● EXERCISE
From top to bottom, retype the data exactly, passing over any picture.

-- DATA RECORDS follows --

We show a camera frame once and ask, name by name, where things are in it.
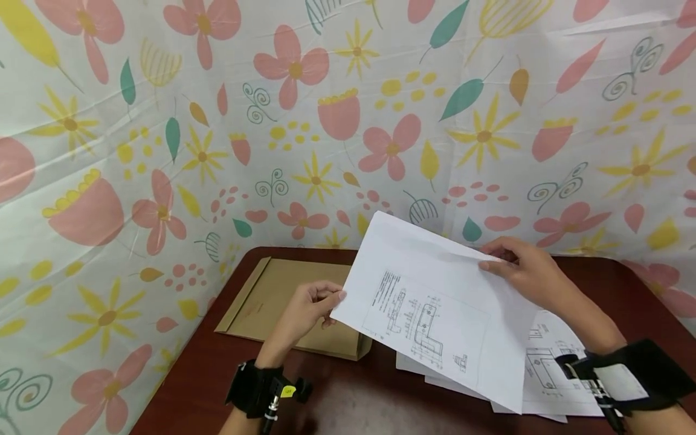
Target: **yellow dot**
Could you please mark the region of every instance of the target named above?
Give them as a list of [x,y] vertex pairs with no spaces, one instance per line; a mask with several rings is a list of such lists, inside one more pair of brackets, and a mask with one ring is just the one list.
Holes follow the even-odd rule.
[[423,84],[429,85],[437,79],[437,74],[434,72],[429,72],[423,77]]
[[612,116],[611,120],[613,122],[617,122],[617,121],[620,121],[620,120],[624,119],[625,117],[631,115],[633,113],[633,111],[635,110],[637,105],[638,105],[638,103],[636,103],[635,101],[632,101],[628,104],[625,104],[625,105],[619,107],[619,110],[617,110],[616,113],[614,113],[614,116]]
[[271,137],[277,141],[285,137],[285,129],[282,127],[273,127],[270,131]]
[[420,101],[425,97],[425,91],[423,89],[416,89],[411,93],[411,99],[413,101]]
[[643,102],[644,102],[644,103],[649,103],[650,101],[654,101],[654,100],[657,99],[657,97],[660,96],[661,93],[662,93],[661,90],[654,90],[653,92],[650,92],[650,94],[648,94],[647,97],[645,97],[645,98],[643,99]]
[[65,268],[65,276],[73,276],[82,269],[84,264],[82,261],[72,262]]
[[664,97],[662,97],[662,101],[665,103],[673,102],[677,98],[681,97],[681,89],[674,89],[671,90],[670,92],[666,93]]
[[133,160],[133,148],[127,143],[122,143],[116,147],[116,155],[121,163],[128,164]]
[[691,109],[692,109],[691,106],[688,104],[685,104],[683,106],[678,106],[672,110],[672,115],[674,115],[674,116],[686,115],[687,113],[691,112]]
[[52,290],[53,290],[52,286],[42,285],[41,287],[37,287],[31,293],[29,293],[26,296],[26,299],[24,301],[26,302],[27,305],[31,305],[31,306],[40,305],[42,302],[45,302],[46,299],[51,297]]
[[11,276],[0,283],[0,298],[7,296],[19,285],[19,279]]
[[34,281],[38,281],[50,274],[52,269],[53,263],[51,263],[49,260],[43,260],[36,263],[36,266],[34,266],[34,268],[29,272],[29,278],[33,279]]
[[382,94],[385,97],[393,97],[401,92],[401,81],[399,79],[389,79],[382,83]]
[[406,83],[416,81],[418,77],[420,77],[420,71],[411,71],[410,73],[406,74]]
[[660,111],[658,109],[650,109],[646,110],[645,112],[640,114],[640,120],[643,122],[648,122],[652,121],[653,119],[657,118],[660,115]]
[[621,134],[628,130],[628,125],[620,125],[614,129],[614,134]]

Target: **paper stack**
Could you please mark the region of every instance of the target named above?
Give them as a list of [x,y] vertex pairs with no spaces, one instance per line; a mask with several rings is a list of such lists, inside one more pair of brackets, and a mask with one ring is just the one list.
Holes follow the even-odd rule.
[[591,392],[554,358],[580,340],[505,280],[479,270],[492,257],[378,212],[332,318],[397,351],[397,368],[489,400],[493,411],[601,416]]

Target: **fabric backdrop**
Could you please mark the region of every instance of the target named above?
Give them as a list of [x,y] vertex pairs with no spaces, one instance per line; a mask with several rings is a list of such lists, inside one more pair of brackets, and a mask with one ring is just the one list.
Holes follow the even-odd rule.
[[616,258],[696,331],[696,1],[0,21],[3,434],[126,434],[247,250],[357,248],[377,210]]

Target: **wooden table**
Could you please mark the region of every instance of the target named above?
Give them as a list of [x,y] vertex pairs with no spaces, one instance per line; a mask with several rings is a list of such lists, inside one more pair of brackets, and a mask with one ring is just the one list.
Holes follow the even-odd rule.
[[[244,256],[131,435],[217,435],[231,408],[223,404],[237,364],[255,358],[260,343],[213,330],[259,259],[351,264],[355,251],[255,248]],[[619,325],[628,341],[655,340],[696,378],[696,342],[655,296],[620,263],[559,258],[563,271]],[[378,342],[355,363],[292,351],[289,379],[310,379],[309,403],[288,401],[273,434],[612,434],[601,418],[570,417],[568,425],[536,416],[494,414],[482,400],[427,385],[395,369],[395,352]],[[684,405],[696,416],[696,395]]]

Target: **spiral doodle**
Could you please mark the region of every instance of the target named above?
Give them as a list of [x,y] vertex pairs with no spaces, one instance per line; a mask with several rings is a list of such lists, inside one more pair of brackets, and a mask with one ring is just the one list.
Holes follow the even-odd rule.
[[23,376],[24,371],[18,367],[0,374],[0,393],[9,392],[4,404],[0,404],[0,434],[21,435],[19,427],[13,422],[11,409],[24,412],[36,408],[46,399],[53,386],[53,378],[48,374],[38,374],[22,381]]
[[248,119],[253,124],[260,124],[265,118],[270,119],[273,122],[277,122],[269,116],[262,107],[266,107],[271,104],[271,96],[268,94],[264,88],[256,88],[248,83],[242,85],[242,92],[251,102],[251,105],[246,110],[246,119]]
[[631,71],[619,74],[619,76],[613,79],[602,91],[603,99],[606,101],[618,100],[626,93],[629,84],[631,93],[637,95],[635,92],[635,75],[648,72],[657,65],[660,55],[662,55],[662,50],[665,48],[662,44],[653,46],[653,42],[654,40],[650,36],[641,39],[631,52]]
[[273,204],[273,194],[285,196],[287,195],[289,187],[285,180],[283,180],[283,170],[275,168],[273,172],[271,172],[271,181],[259,181],[254,185],[254,189],[256,190],[256,194],[262,198],[270,196],[271,207],[275,207]]
[[587,166],[588,163],[586,161],[577,165],[568,173],[568,175],[566,175],[561,183],[544,182],[531,188],[529,192],[527,192],[527,199],[533,203],[543,201],[537,210],[537,214],[541,213],[542,207],[545,206],[554,196],[558,196],[560,199],[565,199],[580,190],[580,188],[583,186],[583,179],[580,177],[580,174],[587,168]]

-- DATA RECORDS concluded --

● EXERCISE SOLUTION
We show a camera frame once and ask, name by name, where things are in it.
Target: **yellow dot**
Could you please mark the region of every instance of the target named above?
Give them as a list of [x,y] vertex pairs with no spaces, one instance per line; a mask with several rings is a list of such lists, inside one more pair of brackets, and a mask with one ring is just the one list.
Holes follow the even-odd rule.
[[423,84],[429,85],[437,79],[437,74],[434,72],[429,72],[423,77]]
[[612,116],[611,120],[613,122],[617,122],[617,121],[620,121],[620,120],[624,119],[625,117],[631,115],[633,113],[633,111],[635,110],[637,105],[638,105],[638,103],[636,103],[635,101],[632,101],[628,104],[625,104],[625,105],[619,107],[619,110],[617,110],[616,113],[614,113],[614,116]]
[[271,137],[277,141],[285,137],[285,129],[282,127],[273,127],[270,131]]
[[420,101],[425,97],[425,91],[423,89],[416,89],[411,93],[411,99],[413,101]]
[[643,102],[644,102],[644,103],[649,103],[650,101],[654,101],[654,100],[657,99],[657,97],[660,96],[661,93],[662,93],[661,90],[654,90],[653,92],[650,92],[650,94],[648,94],[647,97],[645,97],[645,98],[643,99]]
[[65,268],[65,276],[73,276],[82,269],[84,264],[82,261],[72,262]]
[[664,97],[662,97],[662,101],[665,103],[673,102],[677,98],[681,97],[681,89],[674,89],[671,90],[670,92],[666,93]]
[[133,160],[133,148],[127,143],[122,143],[116,147],[116,155],[121,163],[128,164]]
[[691,109],[692,109],[691,106],[688,104],[685,104],[683,106],[678,106],[672,110],[672,115],[674,115],[674,116],[686,115],[687,113],[691,112]]
[[52,290],[53,290],[52,286],[42,285],[41,287],[37,287],[31,293],[29,293],[26,296],[26,299],[24,301],[26,302],[27,305],[31,305],[31,306],[40,305],[42,302],[45,302],[46,299],[51,297]]
[[11,276],[0,283],[0,298],[7,296],[19,285],[19,279]]
[[34,281],[38,281],[50,274],[52,269],[53,263],[51,263],[49,260],[43,260],[36,263],[36,266],[34,266],[34,268],[29,272],[29,278],[33,279]]
[[382,94],[385,97],[393,97],[401,92],[401,81],[399,79],[389,79],[382,83]]
[[406,83],[416,81],[418,77],[420,77],[420,71],[411,71],[410,73],[406,74]]
[[660,111],[658,109],[650,109],[646,110],[645,112],[640,114],[640,120],[643,122],[648,122],[652,121],[653,119],[657,118],[660,115]]
[[621,134],[628,130],[628,125],[620,125],[614,129],[614,134]]

Target: **paper stack**
Could you please mark the region of every instance of the target named above?
Give them as a list of [x,y] vertex pairs with no spaces, one instance per line; a mask with several rings is a list of such lists, inside one more pair of brackets, and a mask with one ring is just the one list.
Holes follow the even-odd rule.
[[591,392],[554,358],[580,340],[505,280],[479,270],[492,257],[378,212],[332,318],[397,351],[397,368],[489,400],[493,411],[601,416]]

Target: **fabric backdrop**
Could you please mark the region of every instance of the target named above?
Give them as a list of [x,y] vertex pairs with no spaces, one instance per line; a mask with several rings is a list of such lists, inside one more pair of brackets, and a mask with one ring is just the one list.
Holes follow the even-odd rule.
[[616,258],[696,331],[696,1],[0,21],[3,434],[126,434],[247,250],[357,248],[377,210]]

Target: **wooden table**
Could you please mark the region of every instance of the target named above?
Give them as a list of [x,y] vertex pairs with no spaces, one instance per line; a mask with several rings is a list of such lists, inside one more pair of brackets, and a mask with one ring is just the one list.
Holes follow the even-odd rule.
[[[244,256],[131,435],[217,435],[231,408],[223,404],[237,364],[255,358],[260,343],[213,330],[259,259],[351,264],[355,251],[255,248]],[[619,325],[628,341],[655,340],[696,378],[696,342],[655,296],[620,263],[559,258],[563,271]],[[378,342],[355,363],[292,351],[289,379],[310,379],[309,403],[288,401],[273,434],[612,434],[601,418],[570,417],[568,425],[536,416],[494,414],[482,400],[427,385],[395,369],[395,352]],[[684,405],[696,416],[696,395]]]

Target: **spiral doodle**
Could you please mark the region of every instance of the target named above?
Give them as a list of [x,y] vertex pairs with no spaces, one instance per line; a mask with several rings is a list of such lists, inside one more pair of brackets, and a mask with one ring is just the one list.
Holes follow the even-odd rule.
[[23,376],[24,371],[18,367],[0,374],[0,393],[9,392],[4,404],[0,404],[0,434],[21,435],[19,427],[13,422],[11,409],[24,412],[36,408],[46,399],[53,386],[53,378],[48,374],[38,374],[22,381]]
[[248,119],[253,124],[260,124],[265,118],[270,119],[273,122],[277,122],[269,116],[262,107],[266,107],[271,104],[271,96],[268,94],[264,88],[256,88],[248,83],[242,85],[242,92],[251,102],[251,105],[246,110],[246,119]]
[[631,71],[619,74],[619,76],[613,79],[602,91],[603,99],[606,101],[618,100],[626,93],[629,84],[631,93],[637,95],[635,92],[635,75],[648,72],[657,65],[660,55],[662,55],[662,50],[665,48],[662,44],[653,46],[653,42],[654,40],[650,36],[641,39],[631,52]]
[[273,204],[273,194],[285,196],[287,195],[289,187],[285,180],[283,180],[283,170],[275,168],[273,172],[271,172],[271,181],[259,181],[254,185],[254,189],[256,190],[256,194],[262,198],[270,196],[271,207],[275,207]]
[[587,166],[588,163],[586,161],[577,165],[568,173],[568,175],[566,175],[561,183],[544,182],[531,188],[529,192],[527,192],[527,199],[533,203],[543,201],[537,210],[537,214],[541,213],[542,207],[545,206],[554,196],[558,196],[560,199],[565,199],[580,190],[580,188],[583,186],[583,179],[580,177],[580,174],[587,168]]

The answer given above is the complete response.